▸ **Task details**
Retype the data that follows with no alterations, please.

▸ **Data provided**
-----

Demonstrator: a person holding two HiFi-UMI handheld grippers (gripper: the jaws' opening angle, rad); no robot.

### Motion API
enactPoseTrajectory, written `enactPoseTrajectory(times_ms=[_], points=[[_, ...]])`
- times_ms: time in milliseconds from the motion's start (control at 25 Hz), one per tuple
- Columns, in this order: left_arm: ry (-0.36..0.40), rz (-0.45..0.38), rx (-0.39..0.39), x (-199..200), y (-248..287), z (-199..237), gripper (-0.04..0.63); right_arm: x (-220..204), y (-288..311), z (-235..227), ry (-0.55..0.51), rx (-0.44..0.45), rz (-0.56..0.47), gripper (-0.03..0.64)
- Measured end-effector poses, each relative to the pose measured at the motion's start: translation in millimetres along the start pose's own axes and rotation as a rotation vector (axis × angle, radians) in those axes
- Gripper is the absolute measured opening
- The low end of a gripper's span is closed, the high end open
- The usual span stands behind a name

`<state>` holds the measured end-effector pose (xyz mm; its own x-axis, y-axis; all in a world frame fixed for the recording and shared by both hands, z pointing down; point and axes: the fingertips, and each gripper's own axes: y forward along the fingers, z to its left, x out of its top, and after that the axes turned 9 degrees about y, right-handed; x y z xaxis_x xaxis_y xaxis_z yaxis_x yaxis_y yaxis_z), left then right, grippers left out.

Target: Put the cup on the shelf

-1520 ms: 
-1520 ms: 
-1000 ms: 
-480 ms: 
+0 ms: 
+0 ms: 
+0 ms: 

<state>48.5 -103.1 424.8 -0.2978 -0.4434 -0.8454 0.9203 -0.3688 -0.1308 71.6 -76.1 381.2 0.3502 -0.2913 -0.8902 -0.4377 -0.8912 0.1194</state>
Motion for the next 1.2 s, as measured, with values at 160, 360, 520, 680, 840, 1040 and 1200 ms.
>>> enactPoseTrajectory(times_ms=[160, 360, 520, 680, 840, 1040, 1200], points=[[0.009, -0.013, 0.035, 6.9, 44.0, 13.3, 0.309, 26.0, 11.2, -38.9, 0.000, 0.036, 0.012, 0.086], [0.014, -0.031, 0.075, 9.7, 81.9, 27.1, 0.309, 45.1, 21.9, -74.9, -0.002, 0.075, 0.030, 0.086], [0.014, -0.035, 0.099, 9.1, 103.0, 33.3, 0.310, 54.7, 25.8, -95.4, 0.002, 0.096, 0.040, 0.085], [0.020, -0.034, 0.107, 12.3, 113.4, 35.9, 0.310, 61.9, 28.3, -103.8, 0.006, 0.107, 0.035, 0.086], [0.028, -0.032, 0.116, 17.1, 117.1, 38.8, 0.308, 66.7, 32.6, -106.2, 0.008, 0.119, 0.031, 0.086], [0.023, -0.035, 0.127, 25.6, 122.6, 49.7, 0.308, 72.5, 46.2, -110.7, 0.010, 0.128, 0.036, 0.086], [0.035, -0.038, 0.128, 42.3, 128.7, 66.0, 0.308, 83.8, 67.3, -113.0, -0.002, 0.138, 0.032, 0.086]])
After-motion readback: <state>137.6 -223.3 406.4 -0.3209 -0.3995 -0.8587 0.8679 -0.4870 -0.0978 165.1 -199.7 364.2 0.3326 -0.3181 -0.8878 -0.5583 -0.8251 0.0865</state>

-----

▸ **Output of the exercise**
Demonstrator: a person holding two HiFi-UMI handheld grippers (gripper: the jaws' opening angle, rad); no robot.

### Motion API
enactPoseTrajectory, written `enactPoseTrajectory(times_ms=[_], points=[[_, ...]])`
- times_ms: time in milliseconds from the motion's start (control at 25 Hz), one per tuple
- Columns, in this order: left_arm: ry (-0.36..0.40), rz (-0.45..0.38), rx (-0.39..0.39), x (-199..200), y (-248..287), z (-199..237), gripper (-0.04..0.63); right_arm: x (-220..204), y (-288..311), z (-235..227), ry (-0.55..0.51), rx (-0.44..0.45), rz (-0.56..0.47), gripper (-0.03..0.64)
- Measured end-effector poses, each relative to the pose measured at the motion's start: translation in millimetres along the start pose's own axes and rotation as a rotation vector (axis × angle, radians) in those axes
- Gripper is the absolute measured opening
- The low end of a gripper's span is closed, the high end open
- The usual span stands behind a name

`<state>` holds the measured end-effector pose (xyz mm; its own x-axis, y-axis; all in a world frame fixed for the recording and shared by both hands, z pointing down; point and axes: the fingertips, and each gripper's own axes: y forward along the fingers, z to its left, x out of its top, and after that the axes turned 9 degrees about y, right-handed; x y z xaxis_x xaxis_y xaxis_z yaxis_x yaxis_y yaxis_z), left then right, grippers left out.

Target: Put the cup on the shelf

-1520 ms: 
-1520 ms: 
-1000 ms: 
-480 ms: 
+0 ms: 
+0 ms: 
+0 ms: 

<state>48.5 -103.1 424.8 -0.2978 -0.4434 -0.8454 0.9203 -0.3688 -0.1308 71.6 -76.1 381.2 0.3502 -0.2913 -0.8902 -0.4377 -0.8912 0.1194</state>
Motion for the next 1.2 s, as measured, with values at 160, 360, 520, 680, 840, 1040 and 1200 ms.
>>> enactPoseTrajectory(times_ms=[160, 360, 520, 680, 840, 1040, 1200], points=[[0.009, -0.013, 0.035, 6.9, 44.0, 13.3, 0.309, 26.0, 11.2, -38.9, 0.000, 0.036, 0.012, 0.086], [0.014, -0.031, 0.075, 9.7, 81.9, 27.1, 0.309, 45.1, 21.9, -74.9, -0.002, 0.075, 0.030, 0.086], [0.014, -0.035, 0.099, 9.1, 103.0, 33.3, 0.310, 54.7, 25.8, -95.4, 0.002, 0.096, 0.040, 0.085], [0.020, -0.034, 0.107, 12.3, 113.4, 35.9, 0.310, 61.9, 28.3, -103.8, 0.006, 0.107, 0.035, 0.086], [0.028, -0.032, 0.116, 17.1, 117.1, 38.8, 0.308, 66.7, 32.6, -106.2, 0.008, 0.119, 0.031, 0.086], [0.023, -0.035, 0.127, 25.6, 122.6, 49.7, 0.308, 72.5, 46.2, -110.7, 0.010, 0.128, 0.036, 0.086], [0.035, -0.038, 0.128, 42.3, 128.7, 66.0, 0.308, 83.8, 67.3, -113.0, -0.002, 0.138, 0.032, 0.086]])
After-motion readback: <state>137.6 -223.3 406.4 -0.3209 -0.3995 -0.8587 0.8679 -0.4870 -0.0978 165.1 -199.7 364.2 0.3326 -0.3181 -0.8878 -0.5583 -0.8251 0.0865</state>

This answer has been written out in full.